Each line of the records that holds "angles" should be shown in full.

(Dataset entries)
■ ■ ■ ■
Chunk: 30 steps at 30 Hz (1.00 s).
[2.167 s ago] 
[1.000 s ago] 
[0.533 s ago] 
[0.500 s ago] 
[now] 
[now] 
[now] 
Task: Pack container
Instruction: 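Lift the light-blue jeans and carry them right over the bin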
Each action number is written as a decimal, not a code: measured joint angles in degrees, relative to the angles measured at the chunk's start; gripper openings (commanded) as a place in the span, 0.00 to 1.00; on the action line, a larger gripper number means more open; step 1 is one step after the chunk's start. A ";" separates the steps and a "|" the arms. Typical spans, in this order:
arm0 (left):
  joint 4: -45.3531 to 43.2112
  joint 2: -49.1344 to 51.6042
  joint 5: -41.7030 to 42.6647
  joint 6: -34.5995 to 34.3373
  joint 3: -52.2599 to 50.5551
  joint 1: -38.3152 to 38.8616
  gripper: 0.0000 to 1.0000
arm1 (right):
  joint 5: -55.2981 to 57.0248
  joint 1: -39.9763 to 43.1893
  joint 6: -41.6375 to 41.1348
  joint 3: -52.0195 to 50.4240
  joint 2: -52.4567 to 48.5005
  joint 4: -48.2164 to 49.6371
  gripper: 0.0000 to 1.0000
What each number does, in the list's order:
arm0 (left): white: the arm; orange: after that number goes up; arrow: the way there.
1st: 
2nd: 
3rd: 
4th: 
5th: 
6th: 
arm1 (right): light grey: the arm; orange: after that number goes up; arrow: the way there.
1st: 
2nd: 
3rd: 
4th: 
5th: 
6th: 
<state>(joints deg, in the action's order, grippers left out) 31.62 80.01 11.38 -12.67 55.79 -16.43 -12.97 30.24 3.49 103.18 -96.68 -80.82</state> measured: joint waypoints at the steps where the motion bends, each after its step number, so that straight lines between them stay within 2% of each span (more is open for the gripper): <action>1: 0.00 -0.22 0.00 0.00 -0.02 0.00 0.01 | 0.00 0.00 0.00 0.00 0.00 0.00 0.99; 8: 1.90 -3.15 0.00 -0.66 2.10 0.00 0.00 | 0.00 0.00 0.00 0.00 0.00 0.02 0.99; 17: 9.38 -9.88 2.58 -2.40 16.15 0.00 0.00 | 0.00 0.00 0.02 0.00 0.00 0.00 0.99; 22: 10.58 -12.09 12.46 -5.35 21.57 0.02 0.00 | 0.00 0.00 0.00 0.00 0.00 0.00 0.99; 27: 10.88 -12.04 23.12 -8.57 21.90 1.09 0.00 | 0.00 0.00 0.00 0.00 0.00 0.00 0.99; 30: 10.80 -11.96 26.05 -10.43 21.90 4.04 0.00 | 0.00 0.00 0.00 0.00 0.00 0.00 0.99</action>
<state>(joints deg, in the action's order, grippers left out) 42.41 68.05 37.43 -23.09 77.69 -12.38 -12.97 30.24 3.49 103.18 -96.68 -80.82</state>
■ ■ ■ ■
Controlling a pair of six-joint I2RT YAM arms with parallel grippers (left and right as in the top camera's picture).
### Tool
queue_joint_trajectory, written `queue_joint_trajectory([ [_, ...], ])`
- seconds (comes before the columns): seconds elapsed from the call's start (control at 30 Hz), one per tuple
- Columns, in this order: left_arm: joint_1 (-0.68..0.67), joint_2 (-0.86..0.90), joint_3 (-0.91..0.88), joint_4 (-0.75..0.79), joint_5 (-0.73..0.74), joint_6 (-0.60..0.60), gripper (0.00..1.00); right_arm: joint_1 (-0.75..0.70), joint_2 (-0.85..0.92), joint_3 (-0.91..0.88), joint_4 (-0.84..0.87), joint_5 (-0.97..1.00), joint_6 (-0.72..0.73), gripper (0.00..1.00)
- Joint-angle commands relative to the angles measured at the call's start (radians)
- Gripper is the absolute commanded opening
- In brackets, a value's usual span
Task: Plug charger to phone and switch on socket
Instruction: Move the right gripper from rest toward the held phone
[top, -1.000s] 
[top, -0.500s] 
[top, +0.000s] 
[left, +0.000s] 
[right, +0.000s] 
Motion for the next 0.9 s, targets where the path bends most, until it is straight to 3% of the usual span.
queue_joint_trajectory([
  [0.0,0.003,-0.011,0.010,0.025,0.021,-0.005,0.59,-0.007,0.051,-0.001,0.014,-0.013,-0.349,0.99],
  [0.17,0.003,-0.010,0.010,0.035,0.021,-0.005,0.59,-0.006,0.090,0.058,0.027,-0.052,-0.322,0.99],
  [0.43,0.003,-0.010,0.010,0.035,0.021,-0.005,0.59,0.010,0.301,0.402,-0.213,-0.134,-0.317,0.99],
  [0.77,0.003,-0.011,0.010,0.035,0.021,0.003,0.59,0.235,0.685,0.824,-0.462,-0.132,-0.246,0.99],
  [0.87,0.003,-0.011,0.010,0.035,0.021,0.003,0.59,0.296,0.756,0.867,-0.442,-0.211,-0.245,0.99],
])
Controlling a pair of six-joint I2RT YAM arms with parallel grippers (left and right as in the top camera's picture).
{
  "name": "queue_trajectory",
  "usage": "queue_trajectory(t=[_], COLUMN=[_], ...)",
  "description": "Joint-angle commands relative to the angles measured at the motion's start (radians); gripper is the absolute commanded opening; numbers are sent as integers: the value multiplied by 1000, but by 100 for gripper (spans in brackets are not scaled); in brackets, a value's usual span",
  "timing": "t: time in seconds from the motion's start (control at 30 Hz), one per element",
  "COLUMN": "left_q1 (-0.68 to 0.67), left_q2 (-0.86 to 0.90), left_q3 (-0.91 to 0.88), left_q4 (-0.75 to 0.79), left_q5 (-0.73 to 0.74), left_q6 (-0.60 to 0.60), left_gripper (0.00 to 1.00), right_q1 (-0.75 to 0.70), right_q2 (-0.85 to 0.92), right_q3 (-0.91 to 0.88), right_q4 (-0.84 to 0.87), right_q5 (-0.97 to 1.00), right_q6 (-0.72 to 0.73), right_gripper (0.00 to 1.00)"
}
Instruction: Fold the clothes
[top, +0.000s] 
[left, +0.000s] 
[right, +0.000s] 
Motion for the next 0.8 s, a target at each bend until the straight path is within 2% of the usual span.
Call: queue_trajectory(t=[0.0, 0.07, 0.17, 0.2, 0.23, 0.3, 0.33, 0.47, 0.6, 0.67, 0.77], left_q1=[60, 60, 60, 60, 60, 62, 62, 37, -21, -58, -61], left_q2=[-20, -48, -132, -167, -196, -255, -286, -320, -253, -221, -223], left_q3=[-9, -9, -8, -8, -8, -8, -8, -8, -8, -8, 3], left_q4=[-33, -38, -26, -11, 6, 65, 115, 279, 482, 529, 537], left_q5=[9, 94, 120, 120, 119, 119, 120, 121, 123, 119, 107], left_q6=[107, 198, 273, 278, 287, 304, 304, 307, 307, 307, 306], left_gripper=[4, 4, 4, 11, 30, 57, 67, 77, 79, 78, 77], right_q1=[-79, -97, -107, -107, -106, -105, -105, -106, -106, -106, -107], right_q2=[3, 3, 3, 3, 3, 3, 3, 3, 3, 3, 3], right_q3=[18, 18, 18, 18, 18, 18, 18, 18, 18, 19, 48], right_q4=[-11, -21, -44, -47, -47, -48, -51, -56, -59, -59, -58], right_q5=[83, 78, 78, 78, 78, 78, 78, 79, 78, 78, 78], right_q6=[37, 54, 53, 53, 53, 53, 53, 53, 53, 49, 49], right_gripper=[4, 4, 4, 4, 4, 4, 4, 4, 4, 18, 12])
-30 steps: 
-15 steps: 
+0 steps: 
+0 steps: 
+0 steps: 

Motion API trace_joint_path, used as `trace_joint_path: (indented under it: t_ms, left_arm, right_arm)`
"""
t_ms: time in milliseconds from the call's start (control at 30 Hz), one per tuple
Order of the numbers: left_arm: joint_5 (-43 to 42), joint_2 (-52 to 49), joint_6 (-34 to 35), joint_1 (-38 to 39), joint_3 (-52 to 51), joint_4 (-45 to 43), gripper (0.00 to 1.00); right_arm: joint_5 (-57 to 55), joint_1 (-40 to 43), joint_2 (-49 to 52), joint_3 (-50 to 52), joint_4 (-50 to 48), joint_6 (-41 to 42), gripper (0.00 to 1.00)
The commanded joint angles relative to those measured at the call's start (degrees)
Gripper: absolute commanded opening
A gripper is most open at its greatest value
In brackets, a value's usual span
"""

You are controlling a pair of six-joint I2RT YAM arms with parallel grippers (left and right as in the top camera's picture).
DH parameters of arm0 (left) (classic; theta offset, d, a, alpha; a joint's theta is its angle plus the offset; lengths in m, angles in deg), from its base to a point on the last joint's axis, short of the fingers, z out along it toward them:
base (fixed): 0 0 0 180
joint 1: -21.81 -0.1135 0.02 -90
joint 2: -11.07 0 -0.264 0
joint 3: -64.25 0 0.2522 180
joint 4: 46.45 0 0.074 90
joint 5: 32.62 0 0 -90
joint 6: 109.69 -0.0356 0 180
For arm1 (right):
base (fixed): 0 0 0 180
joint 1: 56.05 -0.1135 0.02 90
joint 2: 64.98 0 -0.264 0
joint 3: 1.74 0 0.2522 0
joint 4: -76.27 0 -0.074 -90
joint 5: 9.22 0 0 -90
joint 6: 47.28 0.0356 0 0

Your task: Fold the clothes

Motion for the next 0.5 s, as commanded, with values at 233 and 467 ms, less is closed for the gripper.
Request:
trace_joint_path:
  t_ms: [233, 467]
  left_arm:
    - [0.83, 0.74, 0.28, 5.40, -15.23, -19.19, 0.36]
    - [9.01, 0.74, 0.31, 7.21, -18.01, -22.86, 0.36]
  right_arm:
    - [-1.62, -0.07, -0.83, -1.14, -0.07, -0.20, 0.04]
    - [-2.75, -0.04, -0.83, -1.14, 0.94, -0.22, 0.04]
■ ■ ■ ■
**Exercise solution**
Each action number is written as a decimal, not a code: measured joint angles in degrees, relative to the angles measured at the chunk's start; gripper openings (commanded) as a place in the span, 0.00 to 1.00; on the action line, a larger gripper number means more open; step 1 is one step after the chunk's start. A ";" separates the steps and a "|" the arms. Typical spans, in this order:
- Joint-angle commands relative to the angles measured at the call's start (radians)
  "description": "Joint-angle commands relative to the angles measured at the motion's start (radians); gripper is the absolute commanded opening; numbers are sent as integers: the value multiplied by 1000, but by 100 for gripper (spans in brackets are not scaled); in brackets, a value's usual span",
The commanded joint angles relative to those measured at the call's start (degrees)
DH parameters of arm0 (left) (classic; theta offset, d, a, alpha; a joint's theta is its angle plus the offset; lengths in m, angles in deg), from its base to a point on the last joint's axis, short of the fingers, z out along it toward them:

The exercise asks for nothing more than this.